Nel Genoa Genoa ha reso noto che “in seguito agli esami strumentali effettuati in data 02/10/2020 sono risultati positivi al Covid-19 Si amplia quindi il numero dei giocatori che hanno contratto il virus nella squadra rossoblu.

“Juventus-Napoli si gioca? Dipende dall’esito dei tamponi, faccio gli auguri al Napoli, al momento si gioca” ha detto l’ad della Serie A, Luigi De Siervo a Radio Punto Nuovo. “Il tentativo è garantire il calcio da una maledetta pandemia. Dobbiamo imparare a convivere ai tempi del Covid. Regolamento? La Lega ha voluto il rispetto delle regole europee, le stesse che regolano la Champions. Ma, abbiamo aggiunto una maggiore attenzione, con una società che può preservare il suo gruppo ma anche gli avversari. Non siamo crumiri, vorremmo avere anche un livello di tolleranza diverso, ma i calendari sono quasi impossibili da modificare. Un criterio più elastico abbiamo già capito che non avrebbe fatto chiudere il campionato”, ha aggiunto l’ad della Lega. “Oggettivamente, questa disgrazia che ha colpito il Genoa ci ha fatto andare oltre la prudenza assoluta del Cts. Oltre non si può fare. Lasciamo al Cts un’eventuale nuova modifica del protocollo. Noi, come Lega Serie A, siamo tra i più severi d’Europa. Il tentativo è quello che si viva un calcio più normale possibile”, ha aggiunto De Siervo che sui tifosi allo stadio, ha spiegato: “Resteranno mille per un po’, un danno importante per tutti. Dobbiamo progressivamente aumentare il numero di 1000. Sono stato ospite della Puskas Arena nella SuperCoppa europea per capire come avviene organizzazione di grandi eventi e so che si può fare anche in Italia, chiediamo solo che non ci siano criteri non punitivi. Se la priorità era riaprire le scuole, ora dobbiamo consentire a tutti di svolgere le attività, non solo per la scuola, ma anche per le altre attività”, ha concluso l’ad della Lega A.
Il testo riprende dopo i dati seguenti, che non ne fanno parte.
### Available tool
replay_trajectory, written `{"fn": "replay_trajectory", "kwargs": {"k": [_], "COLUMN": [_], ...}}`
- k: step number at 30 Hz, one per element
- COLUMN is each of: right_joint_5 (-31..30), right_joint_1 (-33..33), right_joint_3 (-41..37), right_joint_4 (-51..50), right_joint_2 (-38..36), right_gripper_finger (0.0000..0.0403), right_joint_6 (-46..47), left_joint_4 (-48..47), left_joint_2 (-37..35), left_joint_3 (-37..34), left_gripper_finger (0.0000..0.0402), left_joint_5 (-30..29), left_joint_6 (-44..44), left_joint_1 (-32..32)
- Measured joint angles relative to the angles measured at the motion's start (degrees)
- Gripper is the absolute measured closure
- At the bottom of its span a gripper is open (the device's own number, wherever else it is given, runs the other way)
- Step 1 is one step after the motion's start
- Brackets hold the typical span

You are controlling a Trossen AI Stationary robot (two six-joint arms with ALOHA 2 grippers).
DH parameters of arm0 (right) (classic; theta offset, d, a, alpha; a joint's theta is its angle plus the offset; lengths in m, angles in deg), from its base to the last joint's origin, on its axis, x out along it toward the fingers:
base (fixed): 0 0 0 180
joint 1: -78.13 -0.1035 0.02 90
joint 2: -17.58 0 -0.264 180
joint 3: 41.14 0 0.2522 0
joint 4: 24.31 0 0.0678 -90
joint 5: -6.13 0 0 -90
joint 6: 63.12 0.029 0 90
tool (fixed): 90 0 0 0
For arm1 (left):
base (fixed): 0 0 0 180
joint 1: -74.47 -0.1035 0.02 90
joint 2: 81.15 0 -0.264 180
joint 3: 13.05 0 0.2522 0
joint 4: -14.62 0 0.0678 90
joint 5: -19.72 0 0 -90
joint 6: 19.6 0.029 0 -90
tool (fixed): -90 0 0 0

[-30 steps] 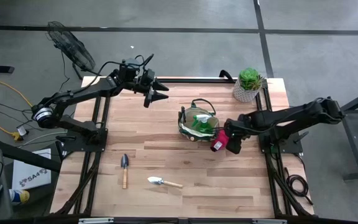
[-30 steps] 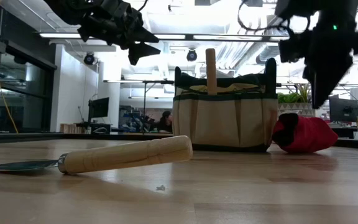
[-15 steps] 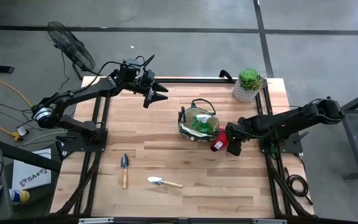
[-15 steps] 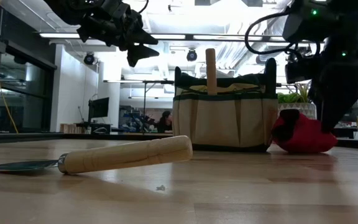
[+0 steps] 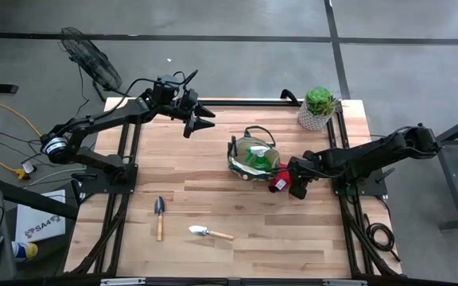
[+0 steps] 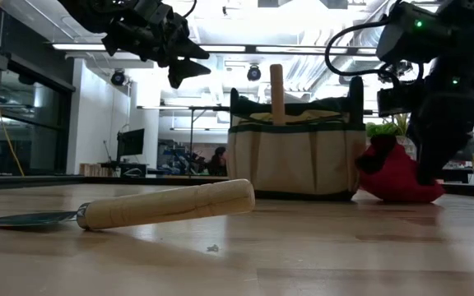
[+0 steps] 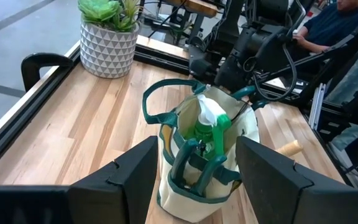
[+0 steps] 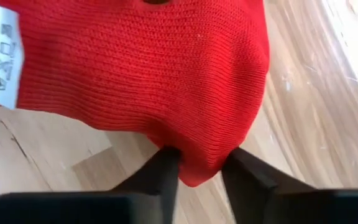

Riguardo agli stadi e al calcio, “non esiste il rischio zero – fa sapere un portavoce dell’Oms interpellato da AdnKronos – ma dobbiamo fare tutto il possibile per ridurre al minimo il pericolo di diffusione di Covid-19, riaprendo gradualmente e con attenzione le nostre società. L’Oms ha emesso una guida per aiutare le organizzazioni a determinare come e quando gli eventi di massa possono riprendere in sicurezza in un modo che riduce al minimo il rischio di Covid o altre malattie infettive. La guida include indicazioni riguardo alle decisioni su come e quando consentire questi incontri, secondo un approccio basato sul rischio nel contesto locale. Vengono poi fornite raccomandazioni basate sulla scienza, nonché indicazioni sulle misure durante e dopo gli eventi, in modo che i rischi possano essere gestiti e mitigati”.

In programma domenica c’è anche Lazio-Inter. Il calendario giocherebbe a favore proprio della squadra bergamasca e Milan che potrebbero ritrovarsi soli alla sosta del campionato dovendo giocare in casa con Cagliari e Spezia, con la sorpresa Verona che a fari spenti prova a inanellare il terzo successo di fila giocando sul campo del frastornato Parma. Anche se al momento non si sa se ci sarà un rinvio anche del match con i sardi. “Se c’è una squadra con molti positivi, quella squadra ovviamente avrà dei problemi per giocare, ben diverso è avere altri positivi in tutte le altre squadre. Al momento il rischio di sospensione del campionato non c’è, perché il problema riguarda un’unica squadra. Se solamente una squadra ha questi problemi, bisognerà trovare una soluzione per quella squadra” aveva detto due giorni fa il viceministro della Salute Pierpaolo Sileri.